Transgenrisme

Il était une fois un enfant qui joue avec des G.I. Joe et à Mortal Kombat et qui, à 12 ans, dit à sa mère « Maman, j’veux porter une robe rose ». Mais malheureusement, sa mère est une « crisse » de Social Justice Warrior, qui dit: « Ah, mon dieu, mon fils est une fille! C’est magnifique! T’en fais pas mon gars, tu vas avoir la robe, et pas juste une robe, on va faire de toi une princesse, et j’prends un rendez-vous tout d’suite pour le traitement d’hormones, parce que tu vois, les personnes transgenres sont bien trop victimes d’intimidation aujourd’hui, même par leurs parents, mais toi j’te promets que tu le sera pas! ».


Malheureusement pour l’enfant, comme dans 99,6% des cas, c’était juste une passe, et quelques années plus tard, le garçon au cerveau pas encore pleinement formé qui se cherchait pour un moment et qui ne s’est pas trouvé en devenant une fille, est donc, au lieu d’être guéri, doublement « fucké » : En plus de ne plus savoir qui il est outre qu’il n’est PAS une fille, il a des seins. Parce que si mes calculs sont bons, statistiquement parlant, vous avez 253 fois plus de chances de nuire à votre enfant que de l’aider.
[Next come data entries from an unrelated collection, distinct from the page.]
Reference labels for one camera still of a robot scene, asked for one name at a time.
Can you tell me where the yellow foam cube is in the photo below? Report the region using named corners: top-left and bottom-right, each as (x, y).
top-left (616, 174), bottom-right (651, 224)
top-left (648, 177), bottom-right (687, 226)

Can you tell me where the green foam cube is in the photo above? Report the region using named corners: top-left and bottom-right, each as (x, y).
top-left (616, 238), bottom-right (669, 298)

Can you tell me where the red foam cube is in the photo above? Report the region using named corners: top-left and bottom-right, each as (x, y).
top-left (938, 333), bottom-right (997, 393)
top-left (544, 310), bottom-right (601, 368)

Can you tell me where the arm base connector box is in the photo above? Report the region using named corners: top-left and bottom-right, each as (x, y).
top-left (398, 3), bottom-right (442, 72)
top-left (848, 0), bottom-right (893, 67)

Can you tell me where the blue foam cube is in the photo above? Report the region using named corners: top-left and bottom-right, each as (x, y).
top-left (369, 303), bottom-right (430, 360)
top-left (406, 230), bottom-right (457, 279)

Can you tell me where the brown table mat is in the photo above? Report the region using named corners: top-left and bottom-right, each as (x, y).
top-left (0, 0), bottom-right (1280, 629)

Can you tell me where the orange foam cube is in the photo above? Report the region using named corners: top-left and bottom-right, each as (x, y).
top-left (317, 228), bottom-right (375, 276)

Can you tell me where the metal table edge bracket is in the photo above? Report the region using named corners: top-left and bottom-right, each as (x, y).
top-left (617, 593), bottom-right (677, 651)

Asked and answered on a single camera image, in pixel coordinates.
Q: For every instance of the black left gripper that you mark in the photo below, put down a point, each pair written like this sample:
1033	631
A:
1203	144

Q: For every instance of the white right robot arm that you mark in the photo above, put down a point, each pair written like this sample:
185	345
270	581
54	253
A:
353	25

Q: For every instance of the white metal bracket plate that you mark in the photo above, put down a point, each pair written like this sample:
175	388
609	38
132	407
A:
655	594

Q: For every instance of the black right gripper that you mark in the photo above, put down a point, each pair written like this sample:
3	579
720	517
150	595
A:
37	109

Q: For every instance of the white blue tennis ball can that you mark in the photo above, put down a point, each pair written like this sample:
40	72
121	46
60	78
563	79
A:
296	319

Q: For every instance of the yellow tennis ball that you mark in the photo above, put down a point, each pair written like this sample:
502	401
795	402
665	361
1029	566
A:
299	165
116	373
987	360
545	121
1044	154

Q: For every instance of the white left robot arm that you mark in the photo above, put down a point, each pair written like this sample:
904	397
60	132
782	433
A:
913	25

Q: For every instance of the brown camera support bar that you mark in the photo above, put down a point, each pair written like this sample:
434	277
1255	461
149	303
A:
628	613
Je crois qu’une majorité de personnes veulent changer de sexe non pas parce qu’ils veulent avoir un pénis ou un vagin, mais parce qu’ils sont enfermés dans le carcan de leur propre mentalité selon laquelle pour « avoir le droit » de faire des choses qui, selon eux, s’apparentent à un stéréotype masculin, comme écouter de la musique métal, avoir des pics sur sa veste, chanter grave, porter des bottes « cappées » et faire du travail physique, il faut être un homme, un gars, un mâle; et pour « avoir le droit » de faire des choses qui, selon eux, s’apparentent à un stéréotype féminin, comme agir de façon romantique, écouter du Taylor Swift, relaxer avec des chandelles, porter des capuches à oreilles, avoir un chat et dormir collé dessus, il faut être une fille, une femme… C’est pourtant toutes des choses que j’ai déjà faites.


Les mots-clés, c’est « selon eux ». Vos stéréotypes de masculinité et de féminité personnels ne sont pas les mêmes que la personne à côté de vous. Ce ne sont que vos opinions à propos de stéréotypes… Ce ne sont que des opinions à propos d’opinions! Alors définitivement, elles ne définissent pas la masculinité ou la féminité. Les êtres humains sont des êtres humains, pas des stéréotypes subjectifs aléatoires et/ou endémiques. Vous n’êtes pas votre vagin, vous avez un vagin. Vous n’êtes pas votre pénis, vous avez un pénis. Et considérant que beaucoup d’adultes ne comprennent rien de ça, de Social Justice Warriors à premiers ministres, imaginez les enfants et les ados.